Yeah, I was going to get the Hydrapak. It would definitely fit with the Dakine pack, but after seeing that test, I'd rather get something more durable.

I just got the 100oz Camelbak Antidote, and it's nice! It's pretty low-profile when filled, and doesn't have a slide seal at the top that could rupture with too much pressure.
Also, because it doesn't have a twist-to-open valve, it's easier to use with one hand. I haven't tried fitting it with the pack yet, but I also bought one of these straight valves with it in case the 90-degree standard valve doesn't fit in the hydro sleeve:









Looks like I'm good to go then. Thanks for the advice.


----------



## krankedmusic (Nov 15, 2012)

If you have not bought the bag yet check out the Camelbak Gambler. Looks like it could fit everything you need in a pack.


----------



## Gdog42 (Nov 11, 2012)

krankedmusic said:


> If you have not bought the bag yet check out the Camelbak Gambler. Looks like it could fit everything you need in a pack.

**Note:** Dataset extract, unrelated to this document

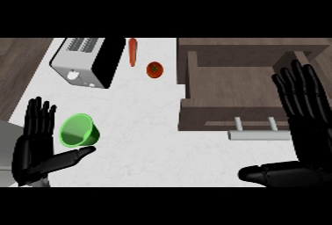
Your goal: Pick up the cup, place it into the drawer and close the drawer
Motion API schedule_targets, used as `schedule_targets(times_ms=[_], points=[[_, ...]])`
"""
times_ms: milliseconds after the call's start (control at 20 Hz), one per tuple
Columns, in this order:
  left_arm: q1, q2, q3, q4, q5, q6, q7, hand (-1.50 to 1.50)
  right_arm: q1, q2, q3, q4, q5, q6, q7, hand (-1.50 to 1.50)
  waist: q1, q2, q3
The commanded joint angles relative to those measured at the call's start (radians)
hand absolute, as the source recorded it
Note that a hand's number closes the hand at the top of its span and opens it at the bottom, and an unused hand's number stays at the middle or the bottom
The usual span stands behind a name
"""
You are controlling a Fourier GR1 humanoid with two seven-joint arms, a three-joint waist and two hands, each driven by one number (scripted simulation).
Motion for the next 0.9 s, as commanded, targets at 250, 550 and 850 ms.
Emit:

Yeah I already got the Heli pack and the 100oz Antidote. It fits perfectly and hangs nicely on the loop at the top on the inside compartment. 
The standard mouthpiece does fit in the sleeve, but it's awkward to get out and put it back in, especially with my gloves on. I put the straight valve on and its really easy to use, although it does add a little bulk to the sleeve but it's not that noticeable so I don't mind.


----------